DATASET EXTRACT »
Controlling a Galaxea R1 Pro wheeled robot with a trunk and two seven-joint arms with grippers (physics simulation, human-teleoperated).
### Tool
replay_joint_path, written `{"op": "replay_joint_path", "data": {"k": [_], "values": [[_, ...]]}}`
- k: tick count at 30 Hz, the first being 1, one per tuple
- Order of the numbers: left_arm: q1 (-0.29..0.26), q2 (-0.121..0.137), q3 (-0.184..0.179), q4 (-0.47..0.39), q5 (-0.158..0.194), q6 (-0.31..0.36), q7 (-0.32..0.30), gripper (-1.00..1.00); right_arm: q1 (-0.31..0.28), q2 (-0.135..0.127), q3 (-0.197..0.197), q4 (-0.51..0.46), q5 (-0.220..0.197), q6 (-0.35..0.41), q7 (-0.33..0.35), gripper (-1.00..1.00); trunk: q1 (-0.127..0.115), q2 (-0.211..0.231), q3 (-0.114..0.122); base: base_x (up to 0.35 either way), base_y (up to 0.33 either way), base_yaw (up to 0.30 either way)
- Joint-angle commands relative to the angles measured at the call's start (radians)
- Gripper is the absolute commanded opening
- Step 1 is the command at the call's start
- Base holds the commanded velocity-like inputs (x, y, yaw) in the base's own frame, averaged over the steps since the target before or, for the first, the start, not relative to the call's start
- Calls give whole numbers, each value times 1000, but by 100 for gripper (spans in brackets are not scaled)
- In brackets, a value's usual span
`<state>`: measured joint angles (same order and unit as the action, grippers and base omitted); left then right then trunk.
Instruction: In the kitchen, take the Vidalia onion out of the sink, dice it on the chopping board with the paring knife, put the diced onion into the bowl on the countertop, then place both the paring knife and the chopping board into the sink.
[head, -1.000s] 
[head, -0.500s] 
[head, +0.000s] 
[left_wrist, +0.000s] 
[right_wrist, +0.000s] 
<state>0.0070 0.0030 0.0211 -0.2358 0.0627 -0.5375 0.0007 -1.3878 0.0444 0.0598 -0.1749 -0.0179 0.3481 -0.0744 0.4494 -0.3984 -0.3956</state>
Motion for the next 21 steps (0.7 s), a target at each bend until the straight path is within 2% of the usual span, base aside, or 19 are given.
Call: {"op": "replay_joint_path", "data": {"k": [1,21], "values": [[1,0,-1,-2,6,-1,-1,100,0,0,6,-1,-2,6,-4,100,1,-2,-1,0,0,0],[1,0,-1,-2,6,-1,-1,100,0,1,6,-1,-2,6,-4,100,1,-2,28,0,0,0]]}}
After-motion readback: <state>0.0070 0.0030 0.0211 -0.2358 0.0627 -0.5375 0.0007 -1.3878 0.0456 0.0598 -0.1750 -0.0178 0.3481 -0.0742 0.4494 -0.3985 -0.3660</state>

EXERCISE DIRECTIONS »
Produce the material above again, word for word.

RESULT FOR THIS TASK »
Controlling a Galaxea R1 Pro wheeled robot with a trunk and two seven-joint arms with grippers (physics simulation, human-teleoperated).
### Tool
replay_joint_path, written `{"op": "replay_joint_path", "data": {"k": [_], "values": [[_, ...]]}}`
- k: tick count at 30 Hz, the first being 1, one per tuple
- Order of the numbers: left_arm: q1 (-0.29..0.26), q2 (-0.121..0.137), q3 (-0.184..0.179), q4 (-0.47..0.39), q5 (-0.158..0.194), q6 (-0.31..0.36), q7 (-0.32..0.30), gripper (-1.00..1.00); right_arm: q1 (-0.31..0.28), q2 (-0.135..0.127), q3 (-0.197..0.197), q4 (-0.51..0.46), q5 (-0.220..0.197), q6 (-0.35..0.41), q7 (-0.33..0.35), gripper (-1.00..1.00); trunk: q1 (-0.127..0.115), q2 (-0.211..0.231), q3 (-0.114..0.122); base: base_x (up to 0.35 either way), base_y (up to 0.33 either way), base_yaw (up to 0.30 either way)
- Joint-angle commands relative to the angles measured at the call's start (radians)
- Gripper is the absolute commanded opening
- Step 1 is the command at the call's start
- Base holds the commanded velocity-like inputs (x, y, yaw) in the base's own frame, averaged over the steps since the target before or, for the first, the start, not relative to the call's start
- Calls give whole numbers, each value times 1000, but by 100 for gripper (spans in brackets are not scaled)
- In brackets, a value's usual span
`<state>`: measured joint angles (same order and unit as the action, grippers and base omitted); left then right then trunk.
Instruction: In the kitchen, take the Vidalia onion out of the sink, dice it on the chopping board with the paring knife, put the diced onion into the bowl on the countertop, then place both the paring knife and the chopping board into the sink.
[head, -1.000s] 
[head, -0.500s] 
[head, +0.000s] 
[left_wrist, +0.000s] 
[right_wrist, +0.000s] 
<state>0.0070 0.0030 0.0211 -0.2358 0.0627 -0.5375 0.0007 -1.3878 0.0444 0.0598 -0.1749 -0.0179 0.3481 -0.0744 0.4494 -0.3984 -0.3956</state>
Motion for the next 21 steps (0.7 s), a target at each bend until the straight path is within 2% of the usual span, base aside, or 19 are given.
Call: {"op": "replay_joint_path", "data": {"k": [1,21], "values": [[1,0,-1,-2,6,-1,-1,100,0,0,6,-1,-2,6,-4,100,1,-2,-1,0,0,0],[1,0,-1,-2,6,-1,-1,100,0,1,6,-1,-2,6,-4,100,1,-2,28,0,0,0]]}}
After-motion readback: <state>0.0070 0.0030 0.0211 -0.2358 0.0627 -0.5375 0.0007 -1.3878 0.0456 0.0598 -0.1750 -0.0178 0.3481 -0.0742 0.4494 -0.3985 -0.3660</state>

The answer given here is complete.